With my vacation from knitting over, I have started Andrea’s Shawl by Kirsten Kapur, available at Knit Picks and Ravelry. I was going to knit Dipsy’s Cable-Lace Scarf, but at the last minute I saw Nadia’s version of Andrea’s Shawl and I was hooked.  By the way, if you don’t know Nadia, I recommend visiting her blog.  Nadia, who lives in Switzerland and whose blog is written in French, is a prolific knitter and mother to six young children, and you only need understand the language of knitting to enjoy her blog.

Working end of beginning lace border.

Unblocked lace border.

So for Andrea’s Shawl, I’m using Great Northern Mink Yarn (70% sheared mink, 30% cashmere) in purple and some old stashed alpaca (Michell & CIA Indiecita 3-ply alpaca) in brown.  I was intrigued by the concept of shearing mink rather than the alternative, and Great Northern Yarns states that the yarn comes from “Healthy, stress-free minks sheared once a year…” So I thought I’d give it a try, and it seems to be pretty nice stuff.

I don’t know if I’ve mentioned it here before, but I’m crocheting a duck for my son.  It’s my pattern (really, no pattern at all) and is based on a plush toy duck called Daisy which my son fell in love with at the preschool he went to last year.

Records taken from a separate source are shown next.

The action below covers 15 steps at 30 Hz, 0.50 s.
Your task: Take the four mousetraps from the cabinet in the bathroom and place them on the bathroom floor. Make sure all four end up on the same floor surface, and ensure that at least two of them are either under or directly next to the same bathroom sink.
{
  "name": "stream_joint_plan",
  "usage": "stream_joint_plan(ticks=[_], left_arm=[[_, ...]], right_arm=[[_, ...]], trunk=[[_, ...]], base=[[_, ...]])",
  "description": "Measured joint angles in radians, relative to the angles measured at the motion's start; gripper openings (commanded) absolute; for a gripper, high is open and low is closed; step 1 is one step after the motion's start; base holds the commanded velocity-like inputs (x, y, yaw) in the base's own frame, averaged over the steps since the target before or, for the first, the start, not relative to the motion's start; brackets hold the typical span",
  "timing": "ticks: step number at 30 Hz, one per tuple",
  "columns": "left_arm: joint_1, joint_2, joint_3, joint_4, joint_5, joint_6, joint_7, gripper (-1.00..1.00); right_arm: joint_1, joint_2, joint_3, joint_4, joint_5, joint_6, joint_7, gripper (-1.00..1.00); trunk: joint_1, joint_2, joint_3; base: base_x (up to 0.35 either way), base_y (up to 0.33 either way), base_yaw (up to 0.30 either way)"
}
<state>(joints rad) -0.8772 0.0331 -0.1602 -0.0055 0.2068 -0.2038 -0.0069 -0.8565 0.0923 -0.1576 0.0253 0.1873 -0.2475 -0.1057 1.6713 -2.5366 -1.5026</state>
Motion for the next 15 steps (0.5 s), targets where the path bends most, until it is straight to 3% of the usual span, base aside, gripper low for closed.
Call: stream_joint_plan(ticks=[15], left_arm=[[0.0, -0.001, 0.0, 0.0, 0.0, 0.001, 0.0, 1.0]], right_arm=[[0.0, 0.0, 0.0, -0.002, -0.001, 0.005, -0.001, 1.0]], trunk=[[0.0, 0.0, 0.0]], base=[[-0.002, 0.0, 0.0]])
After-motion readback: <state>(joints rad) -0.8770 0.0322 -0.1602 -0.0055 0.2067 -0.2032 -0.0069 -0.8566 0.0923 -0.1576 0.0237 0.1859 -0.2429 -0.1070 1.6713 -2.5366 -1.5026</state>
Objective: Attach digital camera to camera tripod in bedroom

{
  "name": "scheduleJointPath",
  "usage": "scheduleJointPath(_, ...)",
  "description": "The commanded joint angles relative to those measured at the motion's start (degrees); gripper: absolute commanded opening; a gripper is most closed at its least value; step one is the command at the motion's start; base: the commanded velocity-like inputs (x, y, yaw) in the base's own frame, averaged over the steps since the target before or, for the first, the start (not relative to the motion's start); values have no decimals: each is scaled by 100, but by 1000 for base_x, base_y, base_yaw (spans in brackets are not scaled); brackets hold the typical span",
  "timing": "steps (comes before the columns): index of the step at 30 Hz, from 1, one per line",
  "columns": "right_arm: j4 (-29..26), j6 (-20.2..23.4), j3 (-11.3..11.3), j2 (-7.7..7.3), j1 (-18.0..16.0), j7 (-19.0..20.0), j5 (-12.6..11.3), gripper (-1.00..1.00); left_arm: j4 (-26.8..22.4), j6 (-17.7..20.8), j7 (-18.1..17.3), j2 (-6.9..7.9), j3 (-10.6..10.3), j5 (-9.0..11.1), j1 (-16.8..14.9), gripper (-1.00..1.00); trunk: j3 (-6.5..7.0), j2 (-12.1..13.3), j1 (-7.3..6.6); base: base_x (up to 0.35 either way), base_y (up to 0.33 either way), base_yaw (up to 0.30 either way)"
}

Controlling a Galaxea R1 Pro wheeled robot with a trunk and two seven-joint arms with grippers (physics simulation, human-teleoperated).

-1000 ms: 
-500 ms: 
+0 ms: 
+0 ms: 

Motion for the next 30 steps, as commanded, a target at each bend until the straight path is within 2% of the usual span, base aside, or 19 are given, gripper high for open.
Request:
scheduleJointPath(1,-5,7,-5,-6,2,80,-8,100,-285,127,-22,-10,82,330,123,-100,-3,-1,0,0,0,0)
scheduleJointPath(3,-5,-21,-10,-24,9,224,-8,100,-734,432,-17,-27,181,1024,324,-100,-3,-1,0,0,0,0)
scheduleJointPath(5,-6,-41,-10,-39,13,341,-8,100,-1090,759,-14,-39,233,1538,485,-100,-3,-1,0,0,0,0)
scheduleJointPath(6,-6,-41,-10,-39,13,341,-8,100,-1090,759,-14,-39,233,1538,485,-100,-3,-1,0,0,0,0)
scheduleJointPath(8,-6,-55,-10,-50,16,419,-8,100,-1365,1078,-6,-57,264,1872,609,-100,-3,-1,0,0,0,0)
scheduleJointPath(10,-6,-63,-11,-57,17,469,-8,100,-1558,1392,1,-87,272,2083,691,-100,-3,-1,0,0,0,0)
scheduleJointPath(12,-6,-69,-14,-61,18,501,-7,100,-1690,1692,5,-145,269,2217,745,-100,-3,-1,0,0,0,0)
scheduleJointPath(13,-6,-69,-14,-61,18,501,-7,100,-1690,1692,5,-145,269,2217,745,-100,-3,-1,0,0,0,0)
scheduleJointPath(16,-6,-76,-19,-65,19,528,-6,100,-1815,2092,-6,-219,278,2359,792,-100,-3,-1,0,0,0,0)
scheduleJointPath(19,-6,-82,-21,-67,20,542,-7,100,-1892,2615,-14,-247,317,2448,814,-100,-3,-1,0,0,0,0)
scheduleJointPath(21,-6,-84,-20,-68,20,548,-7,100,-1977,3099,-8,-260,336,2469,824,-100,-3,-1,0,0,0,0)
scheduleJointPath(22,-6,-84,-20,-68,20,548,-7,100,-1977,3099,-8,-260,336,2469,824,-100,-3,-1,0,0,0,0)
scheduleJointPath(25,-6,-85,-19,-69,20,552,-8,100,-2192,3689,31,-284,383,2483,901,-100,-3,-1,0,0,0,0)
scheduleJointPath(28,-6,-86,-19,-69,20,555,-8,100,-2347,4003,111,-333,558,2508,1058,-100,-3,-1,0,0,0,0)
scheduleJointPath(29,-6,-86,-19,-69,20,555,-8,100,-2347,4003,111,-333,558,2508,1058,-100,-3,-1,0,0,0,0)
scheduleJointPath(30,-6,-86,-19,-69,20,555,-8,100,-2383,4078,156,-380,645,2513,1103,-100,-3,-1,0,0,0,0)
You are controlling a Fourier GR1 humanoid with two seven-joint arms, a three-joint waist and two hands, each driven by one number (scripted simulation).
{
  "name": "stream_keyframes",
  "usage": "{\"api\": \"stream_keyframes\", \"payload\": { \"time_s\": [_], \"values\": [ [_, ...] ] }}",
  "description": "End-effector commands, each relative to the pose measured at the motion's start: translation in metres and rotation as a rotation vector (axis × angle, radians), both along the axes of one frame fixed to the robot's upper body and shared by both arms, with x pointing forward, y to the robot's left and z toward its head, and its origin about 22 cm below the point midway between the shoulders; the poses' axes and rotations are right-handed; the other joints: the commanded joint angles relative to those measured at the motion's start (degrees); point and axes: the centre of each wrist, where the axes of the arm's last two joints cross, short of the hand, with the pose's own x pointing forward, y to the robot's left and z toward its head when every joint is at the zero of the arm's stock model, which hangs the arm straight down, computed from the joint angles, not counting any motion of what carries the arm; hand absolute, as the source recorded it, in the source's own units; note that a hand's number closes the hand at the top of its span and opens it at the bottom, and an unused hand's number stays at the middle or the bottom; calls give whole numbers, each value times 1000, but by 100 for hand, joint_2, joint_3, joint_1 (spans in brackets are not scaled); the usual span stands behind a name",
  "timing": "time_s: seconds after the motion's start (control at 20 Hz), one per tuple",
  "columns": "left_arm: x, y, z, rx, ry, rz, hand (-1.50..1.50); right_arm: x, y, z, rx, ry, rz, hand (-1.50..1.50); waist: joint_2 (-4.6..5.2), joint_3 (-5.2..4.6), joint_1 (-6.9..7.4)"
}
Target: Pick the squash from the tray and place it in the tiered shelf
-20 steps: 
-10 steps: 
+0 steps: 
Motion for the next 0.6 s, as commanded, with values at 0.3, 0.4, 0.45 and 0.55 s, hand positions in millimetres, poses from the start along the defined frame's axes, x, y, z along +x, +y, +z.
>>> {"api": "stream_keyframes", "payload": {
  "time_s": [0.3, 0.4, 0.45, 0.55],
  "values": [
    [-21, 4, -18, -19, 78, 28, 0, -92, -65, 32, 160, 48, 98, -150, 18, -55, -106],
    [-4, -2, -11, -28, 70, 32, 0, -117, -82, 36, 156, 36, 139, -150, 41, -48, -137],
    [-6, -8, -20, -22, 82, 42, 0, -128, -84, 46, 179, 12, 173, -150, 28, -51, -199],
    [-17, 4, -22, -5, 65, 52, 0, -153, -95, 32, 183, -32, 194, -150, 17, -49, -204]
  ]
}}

This very cute plush duck named Daisy is from a series of books by Jane Simmons about a young duck named Daisy and all of her adventures. He really wants his own Daisy, which doesn’t looked like your average duck, and has begged me to make one. I’ve stalled a number of times but finally it’s coming along and he’s excited.

The body is almost done, and it looks more lumpy and bumpy, but I think he’ll like it.  He’s being very patient about it, but he’s watching the construction of Daisy closely, and whenever I pull the project out, he asks, “Is that my Daisy your making?”